Araujo, en uno de sus últimos entrenamientos antes de irse a Grecia el pasado mes de enero. / C7

Problema con los que vuelven tras cesión: ninguno cuenta para Mel

Deivid y Maikel Mesa se fueron en enero por falta de minutos, Araujo protagonizó otra deserción y Rivera y Espiau, pendientes de si son comprados

Ignacio S. Acedo
IGNACIO S. ACEDO Las Palmas de Gran Canaria

En un verano que se anuncia con fichajes contados y basados en préstamos o saldos de mercado, la UD, a diferencia de otros clubes, no va a encontrar demasiadas soluciones en los jugadores que cedió a lo largo del curso pasado. Bien por su alta ficha (Araujo o Rivera, si el Girona no asciende y ha de volver), bien porque no cuentan con la confianza de Pepe Mel (Deivid o Maikel Mesa), parece poco probable encontrarles sitios en la plantilla que viene y, además, con la posibilidad de ser protagonistas. Completa el cupo Edu Espiau, que ha jugado los últimos meses en el filial del Villarreal con opción de ser comprado por la entidad castellonense aunque, de momento, no hay noticias al respecto.

Miguel Ángel Ramírez anunció que, en la confección de la próxima plantilla, se va a priorizar la liquidación de los jugadores que no cuentan, y en este cupo de profesionales hay varios nombres propios subrayados en rojo en este apartado. Deivid y Mesa son los casos más ilustrativos. El defensa, que apenas intervino en siete partidos entre Liga y Copa, tiene dos años más de contrato, pero se sabe fuera. Es más, ni siquiera le permitieron ejercitarse con el grupo en Barranco Seco tras regresar de su periplo en el campeonato chipriota, todo un indicio de lo que le espera si se queda. En el caso del centrocampista tinerfeño, héroe en la permanencia del Albacete con los goles de penalti que transformó en las jornadas finales, la situación es similar. Con Mel apareció en ocho encuentros oficiales antes de buscar una salida ante su ostracismo. Le queda vínculo por dos campañas más y él es el primero que sabe que, de volver, no estará entre las preferencias del técnico. Como Deivid, Maikel Mesa está abierto a negociar una rescisión, aunque, también como Deivid, las cifras generan un problema, ya que la economía de la entidad obliga a evitar indemnizaciones íntegras.

LOS DATOS

  • Deivid Apenas jugó en la última temporada y hasta el impidieron trabajar con el grupo tras retornar de Chipre.

  • Maikel Mesa Sabe que con Mel su rol será residual como cuando se vio obligado a salir en busca de minutos.

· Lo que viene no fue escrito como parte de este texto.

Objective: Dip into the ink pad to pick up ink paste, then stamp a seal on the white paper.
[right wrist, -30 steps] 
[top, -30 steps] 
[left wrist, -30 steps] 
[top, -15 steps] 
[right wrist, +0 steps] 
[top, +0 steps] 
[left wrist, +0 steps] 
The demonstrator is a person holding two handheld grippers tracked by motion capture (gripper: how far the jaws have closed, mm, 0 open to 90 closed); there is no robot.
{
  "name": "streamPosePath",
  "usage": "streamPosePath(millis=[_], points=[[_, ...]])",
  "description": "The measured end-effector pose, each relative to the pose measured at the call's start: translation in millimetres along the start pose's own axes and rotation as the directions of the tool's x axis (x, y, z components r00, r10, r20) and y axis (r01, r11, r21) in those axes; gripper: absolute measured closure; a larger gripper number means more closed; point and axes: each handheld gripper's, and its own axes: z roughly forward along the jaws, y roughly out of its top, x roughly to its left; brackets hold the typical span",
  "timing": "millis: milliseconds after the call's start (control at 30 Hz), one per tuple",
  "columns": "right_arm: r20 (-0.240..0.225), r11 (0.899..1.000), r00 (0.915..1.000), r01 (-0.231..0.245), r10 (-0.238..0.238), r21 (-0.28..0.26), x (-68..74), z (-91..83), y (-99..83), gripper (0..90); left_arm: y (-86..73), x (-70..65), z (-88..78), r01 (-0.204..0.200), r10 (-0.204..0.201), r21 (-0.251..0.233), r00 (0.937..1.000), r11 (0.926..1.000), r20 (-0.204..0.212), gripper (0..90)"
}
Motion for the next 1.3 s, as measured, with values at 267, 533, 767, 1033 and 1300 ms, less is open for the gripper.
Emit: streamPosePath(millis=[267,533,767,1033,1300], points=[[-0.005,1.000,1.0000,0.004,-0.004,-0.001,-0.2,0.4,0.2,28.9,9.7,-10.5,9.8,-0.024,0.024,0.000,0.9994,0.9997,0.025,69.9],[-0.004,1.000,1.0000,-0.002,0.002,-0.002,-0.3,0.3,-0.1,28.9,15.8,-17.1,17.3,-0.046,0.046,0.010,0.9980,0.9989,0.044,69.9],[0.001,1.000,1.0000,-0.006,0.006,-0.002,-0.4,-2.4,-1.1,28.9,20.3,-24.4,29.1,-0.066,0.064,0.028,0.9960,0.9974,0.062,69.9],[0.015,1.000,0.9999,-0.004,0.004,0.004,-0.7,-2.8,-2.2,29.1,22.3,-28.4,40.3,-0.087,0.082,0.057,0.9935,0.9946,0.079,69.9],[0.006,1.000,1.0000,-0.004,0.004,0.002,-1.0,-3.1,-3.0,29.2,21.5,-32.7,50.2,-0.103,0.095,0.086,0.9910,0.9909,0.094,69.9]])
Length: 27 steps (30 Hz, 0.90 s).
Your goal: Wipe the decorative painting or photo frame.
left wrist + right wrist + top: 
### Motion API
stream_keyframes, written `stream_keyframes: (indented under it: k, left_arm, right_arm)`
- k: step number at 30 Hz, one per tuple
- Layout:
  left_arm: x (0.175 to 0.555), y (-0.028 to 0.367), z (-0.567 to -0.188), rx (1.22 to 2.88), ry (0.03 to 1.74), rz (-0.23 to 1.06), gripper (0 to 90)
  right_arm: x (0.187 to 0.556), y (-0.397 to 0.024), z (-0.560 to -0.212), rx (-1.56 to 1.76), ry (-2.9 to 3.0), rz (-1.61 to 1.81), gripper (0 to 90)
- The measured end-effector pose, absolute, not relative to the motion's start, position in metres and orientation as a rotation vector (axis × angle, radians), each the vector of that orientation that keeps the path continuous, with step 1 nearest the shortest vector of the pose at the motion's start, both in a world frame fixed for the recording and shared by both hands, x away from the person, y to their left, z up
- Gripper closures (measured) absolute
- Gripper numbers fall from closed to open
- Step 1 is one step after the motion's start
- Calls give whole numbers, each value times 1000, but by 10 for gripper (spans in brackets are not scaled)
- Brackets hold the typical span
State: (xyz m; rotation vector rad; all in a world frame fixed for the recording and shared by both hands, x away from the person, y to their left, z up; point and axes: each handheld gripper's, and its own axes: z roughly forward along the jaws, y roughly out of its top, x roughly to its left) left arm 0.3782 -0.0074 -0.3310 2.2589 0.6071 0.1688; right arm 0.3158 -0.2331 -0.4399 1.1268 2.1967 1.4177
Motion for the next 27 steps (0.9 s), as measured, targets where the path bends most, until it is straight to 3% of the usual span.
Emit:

  • Araujo Se ha borrado dos veces y en el club se han cansando de su falta de compromiso. Pero no hay ofertas por él.

  • Rivera y Espiau Dependen de su Girona y Villarreal, respectivamente, ejercen sus opciones de compra.

Con Araujo llueve sobre mojado. En la UD se cansaron hace tiempo de su nulo compromiso, con dos deserciones a mitad de campaña rumbo al fútbol griego, y ahora estará de vuelta, nuevamente, sin ofertas por su pase y con un salario imposible. El delantero argentino lleva siendo un problema desde hace largo tiempo y en las próximas semanas volverá a añadirse un capítulo a su largo serial de desencuentros con Las Palmas. Desde que se convirtió en figura capital del ascenso a Primera, en la campaña 2014-15, todo ha sido una cuesta abajo acentuada por lesiones, demandas económicas y peticiones de salida. Más protagonista por el ruido que por sus goles y rendimiento.

En lo relativo a Rivera y Espiau todo dependerá de si son adquiridos por Girona y Villarreal, respectivamente. El primero se quedará en Montilivi de manera automática si hay ascenso a Primera, objetivo pendiente de la promoción que está por venir. De Espiau, en tanto, se desconocen, de momento, las intenciones en El Madrigal.

Luis Helguera, director deportivo, afronta un duro trabajo por delante con el fin de lograr acuerdos ventajosos para la entidad sabiendo que parte en desventaja, aunque hay confianza en que se logren las salidas buscadas.

Sobre el papel, ninguno de los nombres mencionados entran en la planificación del curso 2020-21, aunque no se descarta que alguno inicie la pretemporada con el grupo para poder propiciar su marcha si a mitad de agosto no se han resuelto todos los casos. Una estrategia más para que no pierdan cartel y puedan encontrar acomodo fuera antes de que se cierre la primera ventana de pases.